When we scroll down Instagram, most of us are looking for stunning images to inspire us, give us a hint at what the latest trends are/will be and even just to find something funny to brighten our day. However, even for the exclusively ‘fashion conscious’ among us, Instagram has become a much more powerful tool than something to while away the time with.
Besides being an amazing way to help create brand awareness and liberate designers from the retail chain, ultimately letting them sell their own products directly on the platform, Instagram has become a helpful metric tool as well.

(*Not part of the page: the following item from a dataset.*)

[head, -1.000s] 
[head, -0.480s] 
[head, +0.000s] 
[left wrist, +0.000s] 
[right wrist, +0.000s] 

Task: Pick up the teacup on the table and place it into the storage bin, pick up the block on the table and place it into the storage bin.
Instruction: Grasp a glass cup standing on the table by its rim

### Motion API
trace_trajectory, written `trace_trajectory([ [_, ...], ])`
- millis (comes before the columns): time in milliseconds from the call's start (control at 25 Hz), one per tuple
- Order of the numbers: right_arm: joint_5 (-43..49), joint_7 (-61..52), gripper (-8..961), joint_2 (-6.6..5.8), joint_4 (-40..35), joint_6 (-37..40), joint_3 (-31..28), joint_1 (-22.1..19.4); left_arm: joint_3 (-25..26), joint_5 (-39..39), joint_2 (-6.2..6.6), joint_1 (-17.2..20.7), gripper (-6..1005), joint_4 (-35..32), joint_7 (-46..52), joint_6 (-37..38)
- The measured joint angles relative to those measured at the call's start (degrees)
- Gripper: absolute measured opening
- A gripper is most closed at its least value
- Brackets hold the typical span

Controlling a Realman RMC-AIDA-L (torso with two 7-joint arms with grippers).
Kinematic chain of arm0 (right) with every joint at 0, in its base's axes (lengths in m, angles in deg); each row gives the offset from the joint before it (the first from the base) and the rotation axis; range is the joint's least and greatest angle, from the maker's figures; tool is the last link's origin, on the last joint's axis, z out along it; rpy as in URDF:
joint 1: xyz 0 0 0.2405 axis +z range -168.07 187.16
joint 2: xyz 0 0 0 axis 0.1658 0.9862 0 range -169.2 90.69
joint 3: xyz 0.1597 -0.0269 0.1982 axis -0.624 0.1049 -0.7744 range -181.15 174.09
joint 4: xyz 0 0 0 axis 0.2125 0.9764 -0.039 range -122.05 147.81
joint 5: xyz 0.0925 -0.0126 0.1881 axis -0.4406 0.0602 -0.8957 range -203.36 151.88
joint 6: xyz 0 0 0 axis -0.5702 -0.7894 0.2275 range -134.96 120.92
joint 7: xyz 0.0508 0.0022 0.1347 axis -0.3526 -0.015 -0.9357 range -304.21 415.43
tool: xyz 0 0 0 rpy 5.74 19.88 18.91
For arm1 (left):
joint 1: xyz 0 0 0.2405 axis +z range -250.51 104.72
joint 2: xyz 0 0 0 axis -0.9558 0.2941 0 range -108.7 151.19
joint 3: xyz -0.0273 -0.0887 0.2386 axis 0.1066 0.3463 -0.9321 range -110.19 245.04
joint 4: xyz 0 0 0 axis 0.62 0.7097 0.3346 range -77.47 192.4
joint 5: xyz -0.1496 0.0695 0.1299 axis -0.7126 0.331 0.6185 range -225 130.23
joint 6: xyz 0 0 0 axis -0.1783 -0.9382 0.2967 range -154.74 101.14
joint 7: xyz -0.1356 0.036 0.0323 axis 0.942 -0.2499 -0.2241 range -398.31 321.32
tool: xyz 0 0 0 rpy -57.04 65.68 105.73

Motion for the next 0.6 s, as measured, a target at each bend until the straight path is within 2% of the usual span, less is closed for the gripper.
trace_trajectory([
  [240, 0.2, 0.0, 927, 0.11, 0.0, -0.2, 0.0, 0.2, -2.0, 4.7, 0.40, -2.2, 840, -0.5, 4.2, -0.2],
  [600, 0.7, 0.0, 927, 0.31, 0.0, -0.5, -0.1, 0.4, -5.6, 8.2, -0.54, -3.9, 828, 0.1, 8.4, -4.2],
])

When we’re looking at fashion posts or blogs, more often than not we’re viewing them from the point of view of someone who is either a fan of the designer/brand or as someone who interested in buying from the brand/label. But there’s something that most of us are over-looking and that’s the ability to buy stocks or shares in a brand or label that we love.
While it is true that entering the stock market and buying a dress are two totally different things, being able to make money from a brand you love while supporting them is a really cool feature that isn’t always made clear enough to younger generations these days. Plus encouraging more women to hold stock portfolios at some point in their lives is a great way of creating a more accessible and inclusive attitude in the largely male-dominated world of the stock market. Just saying!
That being said, using an application like Instagram as a tool to determine which brands are likely going to be successful stock is a great idea. According to a recent study by UBS, analysts realized that there was a 76% correlation between the number of likes a brand page was getting per post and overall per month and the number of sales they would ultimately make that month.
When pages have a higher number of likes, even if most people can’t afford their designer items, it shows that they’re more likely to at some point or another. The stronger a brands market share, the more valuable each share becomes – at least in the world of fashion, where popularity and mass appeal are the name of the game (as well as style of course).